Re: w3process-ISSUE-124 (WHATWG-blacklist): Normative Reference policy should explicitly black list WHATWG specs [Normative Reference Policy]

>> Now in theory both of these could be resolved by pointing to 
>> repository versions -- for example, the HTML spec has been through 
>> over 8800 different versions each of which could be individually 
>> referenced -- but patent lawyers and government officials both work 
>> in environments where that would, for some reason, be unacceptable.
>
> In theory, the problem above would be solved if browser vendors could 
> say "our version X implements feature Y retrieved from commit ZZZZZ"
> and if commit ZZZZZ was VERY easily reachable for people not used to 
> our versioning systems. I see this as a workable compromise: no need 
> to have snapshots, commits are snapshots, and your specs can remain 
> living standards.

I want to interject here and say that we in the WHATWG absolutely support an effort like this. I suggested this to Ian a while ago for HTML, and he filed https://www.w3.org/Bugs/Public/show_bug.cgi?id=26252. The case that motivated me and that he sympathized with was for implementers to be able to add comments to their code linking to specific commits that they implemented. That way when someone comes across the code later, they can be sure to find the spec text that the original coder used, without it having changed from under them. And they can compare it to the current spec to see what changes and fixes have been made!

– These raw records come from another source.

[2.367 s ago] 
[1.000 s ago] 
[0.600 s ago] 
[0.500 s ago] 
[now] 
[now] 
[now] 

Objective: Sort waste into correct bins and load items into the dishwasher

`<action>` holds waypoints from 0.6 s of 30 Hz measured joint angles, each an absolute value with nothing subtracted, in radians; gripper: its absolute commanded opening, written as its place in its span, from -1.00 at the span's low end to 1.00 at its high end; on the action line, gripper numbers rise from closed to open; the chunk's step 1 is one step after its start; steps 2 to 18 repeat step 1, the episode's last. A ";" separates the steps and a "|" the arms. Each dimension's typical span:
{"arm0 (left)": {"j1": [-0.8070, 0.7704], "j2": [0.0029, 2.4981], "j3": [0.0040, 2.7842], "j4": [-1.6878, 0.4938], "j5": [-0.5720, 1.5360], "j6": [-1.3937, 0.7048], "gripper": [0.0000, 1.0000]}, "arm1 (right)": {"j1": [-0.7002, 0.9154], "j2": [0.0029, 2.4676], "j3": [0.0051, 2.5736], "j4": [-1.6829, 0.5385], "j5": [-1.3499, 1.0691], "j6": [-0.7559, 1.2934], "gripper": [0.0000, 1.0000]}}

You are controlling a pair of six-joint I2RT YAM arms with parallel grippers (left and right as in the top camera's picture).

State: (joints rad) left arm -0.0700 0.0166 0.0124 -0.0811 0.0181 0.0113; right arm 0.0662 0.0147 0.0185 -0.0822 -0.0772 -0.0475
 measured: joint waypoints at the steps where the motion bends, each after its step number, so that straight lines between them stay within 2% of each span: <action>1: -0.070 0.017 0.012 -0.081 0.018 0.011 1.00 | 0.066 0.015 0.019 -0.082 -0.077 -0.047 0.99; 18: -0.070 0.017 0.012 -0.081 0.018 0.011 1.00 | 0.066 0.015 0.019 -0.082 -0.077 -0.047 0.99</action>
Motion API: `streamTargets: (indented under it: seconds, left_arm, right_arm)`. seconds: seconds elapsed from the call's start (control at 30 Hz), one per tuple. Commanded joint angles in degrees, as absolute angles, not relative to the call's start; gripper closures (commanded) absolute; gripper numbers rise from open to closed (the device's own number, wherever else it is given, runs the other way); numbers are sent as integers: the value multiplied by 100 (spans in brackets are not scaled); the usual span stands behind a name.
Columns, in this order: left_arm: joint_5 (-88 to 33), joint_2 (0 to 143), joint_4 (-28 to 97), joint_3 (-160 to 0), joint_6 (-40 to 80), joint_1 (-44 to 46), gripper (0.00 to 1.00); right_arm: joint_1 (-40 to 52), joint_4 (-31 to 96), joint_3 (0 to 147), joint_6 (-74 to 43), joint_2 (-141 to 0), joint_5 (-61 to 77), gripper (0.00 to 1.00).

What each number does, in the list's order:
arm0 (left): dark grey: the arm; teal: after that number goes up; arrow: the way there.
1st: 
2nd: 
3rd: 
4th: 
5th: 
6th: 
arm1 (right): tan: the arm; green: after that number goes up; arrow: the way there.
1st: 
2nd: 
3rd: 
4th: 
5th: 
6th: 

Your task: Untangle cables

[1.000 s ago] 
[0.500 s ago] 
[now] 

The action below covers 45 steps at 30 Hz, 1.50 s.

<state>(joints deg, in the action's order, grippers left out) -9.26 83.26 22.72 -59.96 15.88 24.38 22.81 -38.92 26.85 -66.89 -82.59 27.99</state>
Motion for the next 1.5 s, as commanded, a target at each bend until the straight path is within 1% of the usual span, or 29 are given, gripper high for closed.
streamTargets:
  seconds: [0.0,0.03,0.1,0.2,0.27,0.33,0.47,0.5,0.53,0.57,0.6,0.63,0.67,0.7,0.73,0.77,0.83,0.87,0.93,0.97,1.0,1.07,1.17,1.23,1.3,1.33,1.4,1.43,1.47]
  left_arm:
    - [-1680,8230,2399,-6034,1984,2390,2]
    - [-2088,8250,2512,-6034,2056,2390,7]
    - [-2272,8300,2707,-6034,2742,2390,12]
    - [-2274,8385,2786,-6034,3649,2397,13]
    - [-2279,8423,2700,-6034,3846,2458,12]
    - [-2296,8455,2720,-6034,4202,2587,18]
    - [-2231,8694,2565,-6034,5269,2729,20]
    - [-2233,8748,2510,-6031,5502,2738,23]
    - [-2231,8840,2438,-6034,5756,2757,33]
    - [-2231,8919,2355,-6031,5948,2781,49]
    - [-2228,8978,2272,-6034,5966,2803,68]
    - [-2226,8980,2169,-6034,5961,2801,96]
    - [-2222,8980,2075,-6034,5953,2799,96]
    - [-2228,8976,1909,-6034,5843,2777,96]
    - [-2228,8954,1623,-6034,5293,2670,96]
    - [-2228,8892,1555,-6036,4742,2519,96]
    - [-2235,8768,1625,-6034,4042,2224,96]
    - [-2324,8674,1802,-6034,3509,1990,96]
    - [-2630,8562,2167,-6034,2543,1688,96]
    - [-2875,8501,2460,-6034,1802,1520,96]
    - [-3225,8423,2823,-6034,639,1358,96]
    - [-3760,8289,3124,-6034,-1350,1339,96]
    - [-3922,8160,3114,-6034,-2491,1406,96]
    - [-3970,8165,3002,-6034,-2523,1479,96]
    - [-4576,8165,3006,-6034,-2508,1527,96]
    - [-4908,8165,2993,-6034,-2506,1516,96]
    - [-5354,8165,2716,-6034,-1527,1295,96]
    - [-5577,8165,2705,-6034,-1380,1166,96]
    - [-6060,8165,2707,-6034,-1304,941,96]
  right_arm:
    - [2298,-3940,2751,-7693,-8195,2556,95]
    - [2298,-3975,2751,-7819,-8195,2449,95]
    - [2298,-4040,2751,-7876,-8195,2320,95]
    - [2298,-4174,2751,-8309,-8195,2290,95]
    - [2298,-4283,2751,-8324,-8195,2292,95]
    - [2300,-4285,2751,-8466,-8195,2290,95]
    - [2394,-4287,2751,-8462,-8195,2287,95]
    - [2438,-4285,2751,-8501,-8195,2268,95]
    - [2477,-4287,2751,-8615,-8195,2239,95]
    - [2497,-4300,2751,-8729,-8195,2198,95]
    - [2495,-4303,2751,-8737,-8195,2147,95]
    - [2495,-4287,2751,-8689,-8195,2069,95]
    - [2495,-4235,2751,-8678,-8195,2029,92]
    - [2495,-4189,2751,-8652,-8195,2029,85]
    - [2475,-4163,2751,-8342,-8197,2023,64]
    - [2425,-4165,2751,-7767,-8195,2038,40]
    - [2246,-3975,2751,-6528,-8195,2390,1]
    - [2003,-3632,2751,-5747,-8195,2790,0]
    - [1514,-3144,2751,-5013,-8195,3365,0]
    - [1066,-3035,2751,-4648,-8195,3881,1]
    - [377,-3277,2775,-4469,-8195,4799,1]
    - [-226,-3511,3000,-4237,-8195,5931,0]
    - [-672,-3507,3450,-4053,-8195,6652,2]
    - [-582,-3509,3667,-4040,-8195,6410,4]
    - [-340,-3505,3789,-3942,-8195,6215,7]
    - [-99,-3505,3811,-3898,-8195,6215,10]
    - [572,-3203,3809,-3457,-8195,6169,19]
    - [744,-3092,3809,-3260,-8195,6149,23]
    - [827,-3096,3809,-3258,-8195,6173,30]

Practically speaking, I am experimenting with this in the Streams Standard. The Living Standard is at https://streams.spec.whatwg.org/, but commit snapshots are auto-generated at https://streams.spec.whatwg.org/commit-snapshots/ with every push to GitHub. This isn't really ready yet (that's why I say experimenting); in particular it's missing appropriate out-of-dateness warnings on the commit snapshots (which will probably look and behave something like http://jsbin.com/mutefami/1/), and it also needs a way of getting a URL for the current commit (currently you have to navigate to them manually).

But in any case, once I've successfully used Streams as the guinea-pig for this sort of process, I can see it being adopted in other WHATWG specs (including HTML, judging by bug 26252). So ... common ground!? Perhaps even progress?